Why Blogger Ethics Panels Happen

Because JOURNALISM STUDENTS don’t realize journalists aren’t licensed:

All but one student wanted the SPJ Code of Ethics to be the law of the land.

Most were surprised that SPJ’s code is an unenforceable suggestion instead of a punishable regulation.

Jesus fucking Christ in a bundt cake. No wonder we end up with endless editorials about how awful it is that bloggers don’t have to pass a Journalism Exam to type words on the Internet. This isn’t about the kids; they’re too easy to pick on. What the hell kind of instruction are they getting upstairs, that this is what they come to the lecture thinking? What the hell kind of chickenass nonsense is this? Law of the land? Should the journalism police take your Cracker Jack badge away if you’re bad?

The answers were longer and less clear when another panelist, FIU professor Juliet Pinto, asked, “How would you enforce this certification?”

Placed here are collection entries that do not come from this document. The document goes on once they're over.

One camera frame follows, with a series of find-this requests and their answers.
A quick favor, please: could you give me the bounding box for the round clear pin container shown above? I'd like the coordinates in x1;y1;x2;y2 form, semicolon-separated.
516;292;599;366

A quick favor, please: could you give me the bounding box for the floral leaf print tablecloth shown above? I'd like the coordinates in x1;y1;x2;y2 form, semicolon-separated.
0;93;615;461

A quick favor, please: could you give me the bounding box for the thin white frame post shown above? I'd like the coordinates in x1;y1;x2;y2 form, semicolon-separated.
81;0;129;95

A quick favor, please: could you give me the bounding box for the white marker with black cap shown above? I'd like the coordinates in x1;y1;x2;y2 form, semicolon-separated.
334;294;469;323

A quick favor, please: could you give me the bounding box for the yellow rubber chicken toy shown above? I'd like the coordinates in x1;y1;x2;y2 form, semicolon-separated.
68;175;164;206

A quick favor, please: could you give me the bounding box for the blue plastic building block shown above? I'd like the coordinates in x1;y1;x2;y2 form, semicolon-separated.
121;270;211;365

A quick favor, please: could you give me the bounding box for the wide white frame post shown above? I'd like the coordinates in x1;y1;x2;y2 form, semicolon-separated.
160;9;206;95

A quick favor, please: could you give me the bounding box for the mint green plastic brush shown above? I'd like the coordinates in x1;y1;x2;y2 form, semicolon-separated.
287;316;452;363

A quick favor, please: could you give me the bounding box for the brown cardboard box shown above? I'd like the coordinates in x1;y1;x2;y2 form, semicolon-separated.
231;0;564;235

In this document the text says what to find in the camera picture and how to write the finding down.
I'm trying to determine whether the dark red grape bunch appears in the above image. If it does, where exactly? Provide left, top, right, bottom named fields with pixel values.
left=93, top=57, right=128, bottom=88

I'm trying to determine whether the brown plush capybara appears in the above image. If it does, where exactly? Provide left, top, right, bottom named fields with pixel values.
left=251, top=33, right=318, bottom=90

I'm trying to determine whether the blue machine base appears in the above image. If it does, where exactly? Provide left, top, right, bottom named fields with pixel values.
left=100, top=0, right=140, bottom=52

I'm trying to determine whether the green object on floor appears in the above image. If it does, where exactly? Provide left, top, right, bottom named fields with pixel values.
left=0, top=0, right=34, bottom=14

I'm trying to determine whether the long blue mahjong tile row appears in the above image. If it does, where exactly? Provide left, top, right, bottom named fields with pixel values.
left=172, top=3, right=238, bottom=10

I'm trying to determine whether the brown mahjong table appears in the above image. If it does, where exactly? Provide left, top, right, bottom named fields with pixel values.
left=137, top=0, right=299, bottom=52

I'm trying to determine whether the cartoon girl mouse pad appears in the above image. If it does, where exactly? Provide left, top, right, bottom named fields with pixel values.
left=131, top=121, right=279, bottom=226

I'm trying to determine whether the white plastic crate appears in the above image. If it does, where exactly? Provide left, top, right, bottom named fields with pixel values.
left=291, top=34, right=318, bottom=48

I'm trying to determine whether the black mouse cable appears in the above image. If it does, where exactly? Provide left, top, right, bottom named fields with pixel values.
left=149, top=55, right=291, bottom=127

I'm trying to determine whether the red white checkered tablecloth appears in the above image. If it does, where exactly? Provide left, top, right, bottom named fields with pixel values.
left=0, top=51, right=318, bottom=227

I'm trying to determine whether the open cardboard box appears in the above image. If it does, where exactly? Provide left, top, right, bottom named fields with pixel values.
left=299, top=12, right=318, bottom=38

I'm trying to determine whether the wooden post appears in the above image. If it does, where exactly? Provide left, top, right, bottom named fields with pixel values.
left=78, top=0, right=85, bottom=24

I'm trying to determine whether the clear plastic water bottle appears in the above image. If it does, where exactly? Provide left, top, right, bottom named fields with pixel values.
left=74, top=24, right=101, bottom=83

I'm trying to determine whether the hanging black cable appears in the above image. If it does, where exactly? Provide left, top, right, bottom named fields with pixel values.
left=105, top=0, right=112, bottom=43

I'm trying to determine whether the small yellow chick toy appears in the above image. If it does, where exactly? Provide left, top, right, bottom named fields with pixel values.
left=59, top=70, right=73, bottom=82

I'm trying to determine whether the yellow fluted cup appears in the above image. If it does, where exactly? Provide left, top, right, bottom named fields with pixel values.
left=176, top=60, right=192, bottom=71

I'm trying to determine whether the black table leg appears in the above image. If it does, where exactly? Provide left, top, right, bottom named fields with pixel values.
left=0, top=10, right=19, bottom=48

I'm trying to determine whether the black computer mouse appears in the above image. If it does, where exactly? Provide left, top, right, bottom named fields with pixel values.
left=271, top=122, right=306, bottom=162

“Well, we could start, like, a group to do that,” one student said. “Like a guild of journalists to decide.”

And if the guild found a fellow journalist to be unethical and unworthy?

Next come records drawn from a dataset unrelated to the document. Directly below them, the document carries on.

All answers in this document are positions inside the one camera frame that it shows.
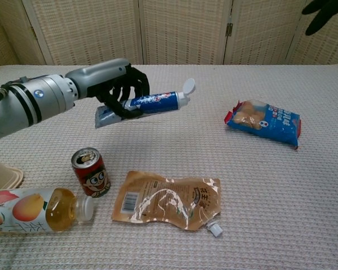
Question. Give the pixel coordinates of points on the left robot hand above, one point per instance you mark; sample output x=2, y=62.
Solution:
x=101, y=76

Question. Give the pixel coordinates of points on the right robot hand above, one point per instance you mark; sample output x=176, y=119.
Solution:
x=332, y=7

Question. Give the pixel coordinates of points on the blue white toothpaste tube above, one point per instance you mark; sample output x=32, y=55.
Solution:
x=157, y=102

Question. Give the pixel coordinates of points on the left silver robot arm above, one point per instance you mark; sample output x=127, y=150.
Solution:
x=31, y=104

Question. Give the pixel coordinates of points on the woven folding screen panel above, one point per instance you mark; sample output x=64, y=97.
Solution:
x=326, y=47
x=262, y=31
x=183, y=31
x=87, y=31
x=0, y=42

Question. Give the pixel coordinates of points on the red cartoon drink can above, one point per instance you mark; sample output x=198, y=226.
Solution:
x=93, y=174

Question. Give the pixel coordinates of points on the metal screen hinge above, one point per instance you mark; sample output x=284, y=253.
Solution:
x=229, y=29

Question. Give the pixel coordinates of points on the white woven tablecloth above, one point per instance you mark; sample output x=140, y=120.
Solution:
x=186, y=157

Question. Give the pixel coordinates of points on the blue snack bag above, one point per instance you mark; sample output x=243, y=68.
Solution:
x=279, y=126

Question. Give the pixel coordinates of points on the brown spout pouch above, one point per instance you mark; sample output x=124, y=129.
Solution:
x=163, y=199

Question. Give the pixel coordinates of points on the beige takeaway box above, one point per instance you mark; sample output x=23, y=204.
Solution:
x=2, y=175

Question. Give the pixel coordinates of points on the peach tea bottle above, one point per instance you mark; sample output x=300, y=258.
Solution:
x=25, y=208

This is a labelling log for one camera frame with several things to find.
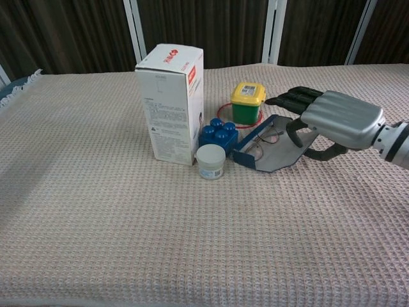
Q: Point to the blue padded table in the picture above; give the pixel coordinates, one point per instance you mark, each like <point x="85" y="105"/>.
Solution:
<point x="12" y="86"/>

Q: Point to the blue toy building brick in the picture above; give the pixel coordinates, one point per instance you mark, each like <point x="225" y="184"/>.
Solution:
<point x="220" y="139"/>

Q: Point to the blue open glasses case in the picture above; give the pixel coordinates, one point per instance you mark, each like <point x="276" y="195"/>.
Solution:
<point x="278" y="160"/>

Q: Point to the white metal frame post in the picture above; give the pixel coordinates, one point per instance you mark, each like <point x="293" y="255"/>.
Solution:
<point x="137" y="28"/>
<point x="273" y="28"/>
<point x="3" y="76"/>
<point x="359" y="32"/>

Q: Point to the dark brown curtain panel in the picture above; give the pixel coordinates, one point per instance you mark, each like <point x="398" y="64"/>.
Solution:
<point x="390" y="35"/>
<point x="64" y="35"/>
<point x="316" y="32"/>
<point x="204" y="25"/>

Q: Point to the tall white carton box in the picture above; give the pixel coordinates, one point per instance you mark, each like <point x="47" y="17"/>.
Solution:
<point x="167" y="112"/>

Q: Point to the green tub with yellow lid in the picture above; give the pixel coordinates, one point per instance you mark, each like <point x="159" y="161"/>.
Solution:
<point x="246" y="108"/>

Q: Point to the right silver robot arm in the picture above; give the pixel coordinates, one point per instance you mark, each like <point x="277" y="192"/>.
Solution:
<point x="396" y="145"/>

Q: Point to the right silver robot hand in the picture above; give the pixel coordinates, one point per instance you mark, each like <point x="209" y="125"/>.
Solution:
<point x="342" y="120"/>

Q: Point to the thin metal eyeglasses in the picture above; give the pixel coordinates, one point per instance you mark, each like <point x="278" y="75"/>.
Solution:
<point x="272" y="139"/>

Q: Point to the small white plastic jar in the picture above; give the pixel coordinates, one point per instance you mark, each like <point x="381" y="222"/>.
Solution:
<point x="210" y="163"/>

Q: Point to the beige waffle weave cloth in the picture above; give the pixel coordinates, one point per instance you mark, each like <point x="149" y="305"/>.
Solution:
<point x="96" y="208"/>

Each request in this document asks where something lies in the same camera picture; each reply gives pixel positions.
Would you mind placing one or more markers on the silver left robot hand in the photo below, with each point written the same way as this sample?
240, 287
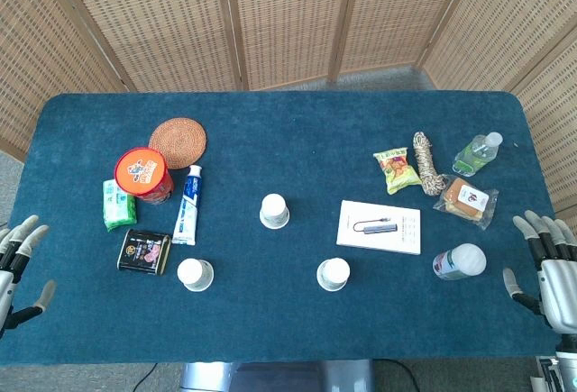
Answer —
6, 293

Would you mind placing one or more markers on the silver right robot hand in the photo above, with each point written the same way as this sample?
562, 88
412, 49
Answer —
559, 293

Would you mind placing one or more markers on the white floral paper cup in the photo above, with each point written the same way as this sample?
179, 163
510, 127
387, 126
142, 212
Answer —
332, 274
194, 274
274, 209

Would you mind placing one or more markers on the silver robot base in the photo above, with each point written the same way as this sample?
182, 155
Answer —
279, 376

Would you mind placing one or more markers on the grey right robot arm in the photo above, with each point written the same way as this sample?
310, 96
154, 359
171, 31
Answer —
568, 369

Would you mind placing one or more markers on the white capped drink bottle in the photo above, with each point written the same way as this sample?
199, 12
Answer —
462, 262

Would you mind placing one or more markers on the plastic wrapped bread pack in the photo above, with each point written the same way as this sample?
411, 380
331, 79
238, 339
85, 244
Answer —
466, 203

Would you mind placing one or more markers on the green tissue pack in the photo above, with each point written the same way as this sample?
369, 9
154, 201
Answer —
118, 206

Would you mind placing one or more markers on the black luncheon meat tin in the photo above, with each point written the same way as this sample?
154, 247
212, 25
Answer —
143, 250

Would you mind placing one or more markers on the clear green label bottle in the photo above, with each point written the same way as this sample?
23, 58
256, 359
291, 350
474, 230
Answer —
475, 155

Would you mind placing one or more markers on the orange instant noodle tub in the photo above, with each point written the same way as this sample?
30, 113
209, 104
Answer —
142, 173

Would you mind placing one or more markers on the white USB hub box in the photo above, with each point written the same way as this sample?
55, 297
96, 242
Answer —
378, 227

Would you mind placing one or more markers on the white blue toothpaste tube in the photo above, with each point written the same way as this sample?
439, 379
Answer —
188, 207

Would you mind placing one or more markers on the green snack chip bag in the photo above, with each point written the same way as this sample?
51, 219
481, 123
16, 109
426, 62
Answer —
396, 171

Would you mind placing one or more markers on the round woven rattan coaster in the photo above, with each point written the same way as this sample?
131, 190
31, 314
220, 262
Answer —
178, 142

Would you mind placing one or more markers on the blue table cloth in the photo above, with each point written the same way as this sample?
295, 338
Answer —
288, 139

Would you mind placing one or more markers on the bamboo folding screen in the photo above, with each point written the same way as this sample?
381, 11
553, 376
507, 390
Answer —
288, 18

That was easy, replied a student named Dennis: “The punishment for violating the Code in those cases? You lose your job and you have to find a job somewhere else.”

Look. I get you want your degree to mean something, and it’s a bummer when you realize that anybody with a notebook who happens to not suck at journalism can do journalism, too. But I’m not sure designing a system basically modeled on the Catholic Church’s method of dealing with pedophiles is really the way to up the value of your diploma.

You don’t go to journalism school to become a journalist. You go to journalism school to get a journalism degree, which makes it easier to get a job with a media company. Journalism school CAN make you a better journalist, if you have good teachers and that’s how you want to do it. Working as a journalist can make you a journalist, too. It is hard, when you’ve been categorizing and labeling everything your whole life, to wrap your brain around the idea that the work makes you what you are. Not the place you do it for, not the card in your wallet, not the piece of paper on your wall. The work.

Plenty of people call themselves journalists, who aren’t, which is a problem to those they’re scamming. But it’s a problem we have to solve by being smart about what we read and watch and listen to, not by handing out membership cards. Before anybody throws doctors and lawyers in my face, journalists are not performing open heart surgery or sending anybody to death row, so let’s nip the idea of a certified board of people giving out licenses right there.

It’s reductive and lazy, and while it might lead to more stringent public shaming of bullshit artists like James O’Keefe, it would also lend official sanction to bullshit artists like David Gregory. We should not be willing to accept the horror of the latter in return for the dubious benefit of the former.

A.

One thought on “Why Blogger Ethics Panels Happen

  1. Not to mention, who is going to be on the review board for this “journalist’s guild”? How do you prevent that system from being gamed?
    “Don’t worry, I know half of the review board from Sally Quinn’s cocktail parties. We’ll make sure this gets taken care of…”
    As horrible as it would be to give the David Gregorys of the world official cover, it would be ten times worse to let them be the gatekeepers of Official Journalist status.